## [REQUIRED WORK]
Reproduce the full set of records verbatim.

------------------------

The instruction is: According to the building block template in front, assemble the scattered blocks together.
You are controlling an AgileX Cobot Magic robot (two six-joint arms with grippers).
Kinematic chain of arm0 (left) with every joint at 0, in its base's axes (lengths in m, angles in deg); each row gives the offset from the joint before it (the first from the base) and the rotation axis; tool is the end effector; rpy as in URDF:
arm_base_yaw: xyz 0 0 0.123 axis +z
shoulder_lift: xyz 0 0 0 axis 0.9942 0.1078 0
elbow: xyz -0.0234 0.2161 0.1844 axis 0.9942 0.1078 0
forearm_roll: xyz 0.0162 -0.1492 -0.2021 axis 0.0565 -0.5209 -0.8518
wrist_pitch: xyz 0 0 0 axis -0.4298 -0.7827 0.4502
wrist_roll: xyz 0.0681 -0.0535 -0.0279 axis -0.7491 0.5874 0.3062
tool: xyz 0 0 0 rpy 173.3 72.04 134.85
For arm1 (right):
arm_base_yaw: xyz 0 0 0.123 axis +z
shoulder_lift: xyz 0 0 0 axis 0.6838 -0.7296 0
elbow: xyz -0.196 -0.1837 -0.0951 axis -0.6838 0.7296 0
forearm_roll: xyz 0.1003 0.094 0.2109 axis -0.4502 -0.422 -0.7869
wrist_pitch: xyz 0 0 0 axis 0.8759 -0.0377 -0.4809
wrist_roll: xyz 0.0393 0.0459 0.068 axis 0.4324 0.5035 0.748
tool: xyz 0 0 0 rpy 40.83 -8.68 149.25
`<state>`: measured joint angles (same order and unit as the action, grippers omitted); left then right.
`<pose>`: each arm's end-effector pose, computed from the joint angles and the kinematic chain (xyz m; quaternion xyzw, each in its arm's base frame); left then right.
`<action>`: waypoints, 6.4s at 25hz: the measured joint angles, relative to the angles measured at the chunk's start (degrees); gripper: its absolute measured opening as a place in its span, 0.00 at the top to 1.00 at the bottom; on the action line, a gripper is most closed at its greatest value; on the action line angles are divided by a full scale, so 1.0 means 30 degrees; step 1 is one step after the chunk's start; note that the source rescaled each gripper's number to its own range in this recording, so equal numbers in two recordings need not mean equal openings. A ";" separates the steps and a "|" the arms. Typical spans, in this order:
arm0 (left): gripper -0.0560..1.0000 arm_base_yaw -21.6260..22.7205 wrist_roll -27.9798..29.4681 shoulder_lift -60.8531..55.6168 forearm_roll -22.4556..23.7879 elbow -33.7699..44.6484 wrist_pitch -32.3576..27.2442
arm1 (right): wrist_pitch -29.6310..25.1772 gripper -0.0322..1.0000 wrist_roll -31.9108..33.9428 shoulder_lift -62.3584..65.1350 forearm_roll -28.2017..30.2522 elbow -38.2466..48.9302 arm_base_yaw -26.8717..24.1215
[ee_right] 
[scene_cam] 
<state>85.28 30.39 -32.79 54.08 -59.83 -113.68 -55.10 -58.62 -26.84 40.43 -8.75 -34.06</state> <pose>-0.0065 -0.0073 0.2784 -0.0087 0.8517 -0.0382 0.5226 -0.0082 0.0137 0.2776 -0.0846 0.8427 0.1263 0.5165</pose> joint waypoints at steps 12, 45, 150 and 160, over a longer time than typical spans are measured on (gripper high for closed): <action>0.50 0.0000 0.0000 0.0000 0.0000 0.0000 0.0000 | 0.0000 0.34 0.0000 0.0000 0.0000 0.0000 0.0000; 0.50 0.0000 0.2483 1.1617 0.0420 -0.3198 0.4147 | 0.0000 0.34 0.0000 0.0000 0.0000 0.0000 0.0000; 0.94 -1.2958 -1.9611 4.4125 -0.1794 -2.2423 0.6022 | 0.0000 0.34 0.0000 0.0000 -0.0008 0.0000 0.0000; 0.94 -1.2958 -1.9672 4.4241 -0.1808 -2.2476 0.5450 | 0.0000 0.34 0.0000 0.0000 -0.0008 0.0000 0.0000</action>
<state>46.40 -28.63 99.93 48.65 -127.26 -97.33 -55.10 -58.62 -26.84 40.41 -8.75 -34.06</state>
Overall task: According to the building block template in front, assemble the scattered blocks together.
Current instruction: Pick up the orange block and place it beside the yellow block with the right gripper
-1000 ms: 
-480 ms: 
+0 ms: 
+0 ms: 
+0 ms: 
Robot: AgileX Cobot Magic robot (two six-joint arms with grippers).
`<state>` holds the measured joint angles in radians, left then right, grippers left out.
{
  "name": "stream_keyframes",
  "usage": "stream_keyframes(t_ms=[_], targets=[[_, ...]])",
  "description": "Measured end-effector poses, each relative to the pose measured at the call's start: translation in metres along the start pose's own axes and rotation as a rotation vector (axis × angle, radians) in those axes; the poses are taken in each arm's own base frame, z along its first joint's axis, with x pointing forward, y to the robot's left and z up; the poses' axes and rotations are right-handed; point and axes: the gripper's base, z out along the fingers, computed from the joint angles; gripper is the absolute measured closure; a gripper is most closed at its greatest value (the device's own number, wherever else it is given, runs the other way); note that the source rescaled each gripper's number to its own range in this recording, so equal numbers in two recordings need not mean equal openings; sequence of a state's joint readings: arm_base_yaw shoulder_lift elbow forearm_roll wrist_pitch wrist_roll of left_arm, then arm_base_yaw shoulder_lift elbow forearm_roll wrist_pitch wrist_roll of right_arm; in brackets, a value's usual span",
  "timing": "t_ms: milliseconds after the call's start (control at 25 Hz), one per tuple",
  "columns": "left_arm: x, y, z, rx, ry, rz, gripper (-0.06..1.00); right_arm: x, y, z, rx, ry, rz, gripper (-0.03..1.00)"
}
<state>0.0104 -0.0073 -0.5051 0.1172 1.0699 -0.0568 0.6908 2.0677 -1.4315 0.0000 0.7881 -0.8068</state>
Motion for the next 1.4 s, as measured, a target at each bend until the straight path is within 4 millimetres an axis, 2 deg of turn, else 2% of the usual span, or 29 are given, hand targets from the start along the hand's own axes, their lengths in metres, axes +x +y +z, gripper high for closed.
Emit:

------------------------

## [RESULT]
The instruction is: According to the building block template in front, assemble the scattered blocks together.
You are controlling an AgileX Cobot Magic robot (two six-joint arms with grippers).
Kinematic chain of arm0 (left) with every joint at 0, in its base's axes (lengths in m, angles in deg); each row gives the offset from the joint before it (the first from the base) and the rotation axis; tool is the end effector; rpy as in URDF:
arm_base_yaw: xyz 0 0 0.123 axis +z
shoulder_lift: xyz 0 0 0 axis 0.9942 0.1078 0
elbow: xyz -0.0234 0.2161 0.1844 axis 0.9942 0.1078 0
forearm_roll: xyz 0.0162 -0.1492 -0.2021 axis 0.0565 -0.5209 -0.8518
wrist_pitch: xyz 0 0 0 axis -0.4298 -0.7827 0.4502
wrist_roll: xyz 0.0681 -0.0535 -0.0279 axis -0.7491 0.5874 0.3062
tool: xyz 0 0 0 rpy 173.3 72.04 134.85
For arm1 (right):
arm_base_yaw: xyz 0 0 0.123 axis +z
shoulder_lift: xyz 0 0 0 axis 0.6838 -0.7296 0
elbow: xyz -0.196 -0.1837 -0.0951 axis -0.6838 0.7296 0
forearm_roll: xyz 0.1003 0.094 0.2109 axis -0.4502 -0.422 -0.7869
wrist_pitch: xyz 0 0 0 axis 0.8759 -0.0377 -0.4809
wrist_roll: xyz 0.0393 0.0459 0.068 axis 0.4324 0.5035 0.748
tool: xyz 0 0 0 rpy 40.83 -8.68 149.25
`<state>`: measured joint angles (same order and unit as the action, grippers omitted); left then right.
`<pose>`: each arm's end-effector pose, computed from the joint angles and the kinematic chain (xyz m; quaternion xyzw, each in its arm's base frame); left then right.
`<action>`: waypoints, 6.4s at 25hz: the measured joint angles, relative to the angles measured at the chunk's start (degrees); gripper: its absolute measured opening as a place in its span, 0.00 at the top to 1.00 at the bottom; on the action line, a gripper is most closed at its greatest value; on the action line angles are divided by a full scale, so 1.0 means 30 degrees; step 1 is one step after the chunk's start; note that the source rescaled each gripper's number to its own range in this recording, so equal numbers in two recordings need not mean equal openings. A ";" separates the steps and a "|" the arms. Typical spans, in this order:
arm0 (left): gripper -0.0560..1.0000 arm_base_yaw -21.6260..22.7205 wrist_roll -27.9798..29.4681 shoulder_lift -60.8531..55.6168 forearm_roll -22.4556..23.7879 elbow -33.7699..44.6484 wrist_pitch -32.3576..27.2442
arm1 (right): wrist_pitch -29.6310..25.1772 gripper -0.0322..1.0000 wrist_roll -31.9108..33.9428 shoulder_lift -62.3584..65.1350 forearm_roll -28.2017..30.2522 elbow -38.2466..48.9302 arm_base_yaw -26.8717..24.1215
[ee_right] 
[scene_cam] 
<state>85.28 30.39 -32.79 54.08 -59.83 -113.68 -55.10 -58.62 -26.84 40.43 -8.75 -34.06</state> <pose>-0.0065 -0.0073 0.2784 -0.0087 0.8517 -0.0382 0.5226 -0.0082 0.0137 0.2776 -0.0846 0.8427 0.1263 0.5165</pose> joint waypoints at steps 12, 45, 150 and 160, over a longer time than typical spans are measured on (gripper high for closed): <action>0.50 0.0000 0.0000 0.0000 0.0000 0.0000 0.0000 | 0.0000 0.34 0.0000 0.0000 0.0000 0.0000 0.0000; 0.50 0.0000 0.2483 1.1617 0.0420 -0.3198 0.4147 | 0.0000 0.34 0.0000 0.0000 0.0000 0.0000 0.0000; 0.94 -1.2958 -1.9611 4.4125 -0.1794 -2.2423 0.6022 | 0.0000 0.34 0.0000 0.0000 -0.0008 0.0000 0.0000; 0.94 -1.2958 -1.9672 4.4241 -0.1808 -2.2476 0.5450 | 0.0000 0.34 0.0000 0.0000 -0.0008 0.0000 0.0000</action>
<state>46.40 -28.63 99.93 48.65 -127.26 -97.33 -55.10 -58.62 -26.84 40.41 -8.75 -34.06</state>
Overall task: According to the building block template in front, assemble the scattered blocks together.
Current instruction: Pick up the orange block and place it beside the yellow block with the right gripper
-1000 ms: 
-480 ms: 
+0 ms: 
+0 ms: 
+0 ms: 
Robot: AgileX Cobot Magic robot (two six-joint arms with grippers).
`<state>` holds the measured joint angles in radians, left then right, grippers left out.
{
  "name": "stream_keyframes",
  "usage": "stream_keyframes(t_ms=[_], targets=[[_, ...]])",
  "description": "Measured end-effector poses, each relative to the pose measured at the call's start: translation in metres along the start pose's own axes and rotation as a rotation vector (axis × angle, radians) in those axes; the poses are taken in each arm's own base frame, z along its first joint's axis, with x pointing forward, y to the robot's left and z up; the poses' axes and rotations are right-handed; point and axes: the gripper's base, z out along the fingers, computed from the joint angles; gripper is the absolute measured closure; a gripper is most closed at its greatest value (the device's own number, wherever else it is given, runs the other way); note that the source rescaled each gripper's number to its own range in this recording, so equal numbers in two recordings need not mean equal openings; sequence of a state's joint readings: arm_base_yaw shoulder_lift elbow forearm_roll wrist_pitch wrist_roll of left_arm, then arm_base_yaw shoulder_lift elbow forearm_roll wrist_pitch wrist_roll of right_arm; in brackets, a value's usual span",
  "timing": "t_ms: milliseconds after the call's start (control at 25 Hz), one per tuple",
  "columns": "left_arm: x, y, z, rx, ry, rz, gripper (-0.06..1.00); right_arm: x, y, z, rx, ry, rz, gripper (-0.03..1.00)"
}
<state>0.0104 -0.0073 -0.5051 0.1172 1.0699 -0.0568 0.6908 2.0677 -1.4315 0.0000 0.7881 -0.8068</state>
Motion for the next 1.4 s, as measured, a target at each bend until the straight path is within 4 millimetres an axis, 2 deg of turn, else 2% of the usual span, or 29 are given, hand targets from the start along the hand's own axes, their lengths in metres, axes +x +y +z, gripper high for closed.
Emit:

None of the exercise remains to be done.